La lettre X de la formule légale de l’ancien article L. 341-2 du code de la consommation doit être remplacée, dans la mention manuscrite apposée par la caution, par le nom ou la dénomination sociale du débiteur garanti. En conséquence, le cautionnement doit être annulé si la mention indique seulement que la caution s’engage pour le bénéficiaire du crédit sans autre précision.

par Jean-Denis Pellierle 6 juin 2018

Le contentieux relatif aux mentions manuscrites en matière de cautionnement est fort bien nourri. En effet, les cautions n’hésitent pas à faire feu de tout bois pour tenter de faire annuler leur engagement. La chambre commerciale de la Cour de cassation a été amenée à se prononcer, une fois de plus, en la matière. En l’espèce, une société avait ouvert un compte courant auprès d’une banque. Le gérant de la société, qui s’était rendu caution solidaire des engagements de celle-ci envers la banque, à concurrence d’une certaine somme, avait porté la mention manuscrite suivante : « En me portant caution du bénéficiaire du crédit dans la limite de la somme de 1 495 000 € (quatre cent quatre vingt quinze mille euros, sic) couvrant le paiement du principal, des intérêts et le cas échéant, des pénalités ou intérêts de retard et pour la période de 60 mois, je m’engage à rembourser au prêteur les sommes dues sur mes revenus et mes biens si le bénéficiaire du crédit n’y satisfait pas lui-même. En renonçant au bénéfice de discussion défini à l’article 2298 du code civil et en m’obligeant solidairement avec le bénéficiaire du crédit, je m’engage à rembourser le créancier sans pouvoir exiger qu’il poursuive préalablement le bénéficiaire du crédit ». Assignée en paiement, la caution a invoqué la nullité du cautionnement.

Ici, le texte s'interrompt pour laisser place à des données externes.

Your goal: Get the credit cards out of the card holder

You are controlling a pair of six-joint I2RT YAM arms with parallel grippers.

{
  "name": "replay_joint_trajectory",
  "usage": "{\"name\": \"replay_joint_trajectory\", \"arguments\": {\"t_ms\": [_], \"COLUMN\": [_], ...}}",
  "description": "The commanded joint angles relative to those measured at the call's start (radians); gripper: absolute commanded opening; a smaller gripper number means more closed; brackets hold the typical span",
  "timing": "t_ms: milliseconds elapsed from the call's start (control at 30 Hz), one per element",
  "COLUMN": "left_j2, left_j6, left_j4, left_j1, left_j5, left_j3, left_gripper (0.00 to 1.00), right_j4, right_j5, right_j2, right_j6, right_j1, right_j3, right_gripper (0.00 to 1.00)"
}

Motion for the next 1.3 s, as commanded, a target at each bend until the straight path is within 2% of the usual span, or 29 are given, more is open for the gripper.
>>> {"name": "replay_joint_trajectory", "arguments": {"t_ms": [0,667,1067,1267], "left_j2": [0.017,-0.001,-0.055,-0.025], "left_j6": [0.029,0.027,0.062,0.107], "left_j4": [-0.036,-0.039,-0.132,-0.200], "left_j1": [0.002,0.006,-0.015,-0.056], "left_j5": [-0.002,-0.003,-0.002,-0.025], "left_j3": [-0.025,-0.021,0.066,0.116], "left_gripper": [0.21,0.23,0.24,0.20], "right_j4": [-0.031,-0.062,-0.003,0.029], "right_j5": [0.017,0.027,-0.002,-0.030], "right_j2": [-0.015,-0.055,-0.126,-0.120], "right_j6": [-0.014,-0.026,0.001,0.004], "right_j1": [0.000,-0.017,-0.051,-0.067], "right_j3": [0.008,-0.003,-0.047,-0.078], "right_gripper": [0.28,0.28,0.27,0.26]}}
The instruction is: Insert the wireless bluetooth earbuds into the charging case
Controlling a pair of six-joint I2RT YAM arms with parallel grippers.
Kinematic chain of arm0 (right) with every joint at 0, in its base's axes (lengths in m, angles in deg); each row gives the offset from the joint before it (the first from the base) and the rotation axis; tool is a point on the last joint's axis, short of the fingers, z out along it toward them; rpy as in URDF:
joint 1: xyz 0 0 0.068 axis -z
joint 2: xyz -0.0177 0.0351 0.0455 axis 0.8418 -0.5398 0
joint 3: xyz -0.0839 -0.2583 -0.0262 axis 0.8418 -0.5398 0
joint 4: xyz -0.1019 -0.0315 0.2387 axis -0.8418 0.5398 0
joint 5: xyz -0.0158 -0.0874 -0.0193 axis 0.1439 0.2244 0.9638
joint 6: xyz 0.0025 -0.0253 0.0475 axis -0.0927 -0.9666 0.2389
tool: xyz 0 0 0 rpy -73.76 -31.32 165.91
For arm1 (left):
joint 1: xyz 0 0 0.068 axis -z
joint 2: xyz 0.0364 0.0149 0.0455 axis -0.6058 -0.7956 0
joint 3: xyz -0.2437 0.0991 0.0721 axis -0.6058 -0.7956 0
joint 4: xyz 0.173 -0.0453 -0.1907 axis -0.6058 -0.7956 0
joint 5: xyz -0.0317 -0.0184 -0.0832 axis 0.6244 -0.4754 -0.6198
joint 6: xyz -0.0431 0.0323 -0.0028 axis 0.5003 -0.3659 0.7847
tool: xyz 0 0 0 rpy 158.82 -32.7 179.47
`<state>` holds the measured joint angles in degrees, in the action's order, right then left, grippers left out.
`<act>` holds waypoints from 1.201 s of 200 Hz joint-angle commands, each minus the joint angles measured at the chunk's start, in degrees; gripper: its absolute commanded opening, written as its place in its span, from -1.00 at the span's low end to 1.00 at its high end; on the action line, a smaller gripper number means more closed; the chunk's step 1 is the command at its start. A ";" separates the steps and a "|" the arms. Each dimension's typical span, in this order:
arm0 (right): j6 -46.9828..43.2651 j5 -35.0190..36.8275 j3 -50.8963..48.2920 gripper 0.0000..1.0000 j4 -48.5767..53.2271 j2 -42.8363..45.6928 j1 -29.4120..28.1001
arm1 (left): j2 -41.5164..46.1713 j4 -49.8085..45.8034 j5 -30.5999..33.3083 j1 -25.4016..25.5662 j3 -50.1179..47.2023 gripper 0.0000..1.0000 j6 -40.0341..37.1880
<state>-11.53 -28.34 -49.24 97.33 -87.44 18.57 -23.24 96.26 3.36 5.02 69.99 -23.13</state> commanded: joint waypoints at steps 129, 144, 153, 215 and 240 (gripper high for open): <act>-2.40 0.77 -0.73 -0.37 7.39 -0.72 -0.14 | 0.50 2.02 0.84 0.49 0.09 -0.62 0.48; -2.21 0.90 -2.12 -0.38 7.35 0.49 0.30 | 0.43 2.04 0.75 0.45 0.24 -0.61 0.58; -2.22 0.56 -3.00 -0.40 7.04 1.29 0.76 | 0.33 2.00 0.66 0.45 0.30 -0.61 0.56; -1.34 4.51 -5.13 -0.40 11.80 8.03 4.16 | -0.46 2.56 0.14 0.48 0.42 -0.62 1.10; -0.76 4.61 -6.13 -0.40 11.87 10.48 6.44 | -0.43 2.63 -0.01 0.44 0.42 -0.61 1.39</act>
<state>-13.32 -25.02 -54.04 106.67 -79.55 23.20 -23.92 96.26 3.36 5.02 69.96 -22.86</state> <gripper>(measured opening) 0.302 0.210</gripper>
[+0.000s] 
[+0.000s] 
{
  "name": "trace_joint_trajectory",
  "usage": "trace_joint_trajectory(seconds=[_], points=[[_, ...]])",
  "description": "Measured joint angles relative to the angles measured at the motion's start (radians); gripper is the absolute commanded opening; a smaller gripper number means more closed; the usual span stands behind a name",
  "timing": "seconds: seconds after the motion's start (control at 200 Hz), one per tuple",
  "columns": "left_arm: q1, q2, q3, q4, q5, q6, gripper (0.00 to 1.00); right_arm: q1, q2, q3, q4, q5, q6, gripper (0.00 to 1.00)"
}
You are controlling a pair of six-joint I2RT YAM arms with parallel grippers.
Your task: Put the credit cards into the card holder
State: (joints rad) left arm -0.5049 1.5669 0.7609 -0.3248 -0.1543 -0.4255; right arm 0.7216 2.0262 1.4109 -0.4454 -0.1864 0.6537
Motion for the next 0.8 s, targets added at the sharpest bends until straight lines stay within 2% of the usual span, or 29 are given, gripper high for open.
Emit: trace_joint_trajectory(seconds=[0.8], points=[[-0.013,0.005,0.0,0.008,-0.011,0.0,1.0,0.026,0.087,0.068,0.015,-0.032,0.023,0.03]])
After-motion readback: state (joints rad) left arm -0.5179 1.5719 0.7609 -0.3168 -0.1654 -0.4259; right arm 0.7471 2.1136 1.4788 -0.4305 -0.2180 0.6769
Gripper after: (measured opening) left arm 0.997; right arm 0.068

Cette demande fut rejetée et la caution fut condamnée à payer à la banque la somme principale de 495 000 € (ce qui correspond à la somme indiquée en lettres et non à celle indiquée en chiffres), les juges du fond ayant retenu que l’identification du « bénéficiaire du crédit » figurant dans la mention manuscrite ressortait aisément de la lecture de la première page de l’acte, étant précisé que chaque page est numérotée et datée, et qu’étant gérant de la société, la caution ne pouvait pas ignorer la teneur de la convention de compte courant qu’elle avait signée une année plus tôt au nom et pour le compte de la société.

L’arrêt rendu par la cour d’appel de Bastia le 12 août 2015 est cassé au visa de l’article L. 341-2 du code de la consommation, dans sa rédaction antérieure à celle issue de l’ordonnance du 14 mars 2016 : « Qu’en statuant ainsi, alors que la lettre X de la formule légale doit être remplacée, dans la mention manuscrite apposée par la caution, par le nom ou la dénomination sociale du débiteur garanti, la cour d’appel a violé le texte susvisé ».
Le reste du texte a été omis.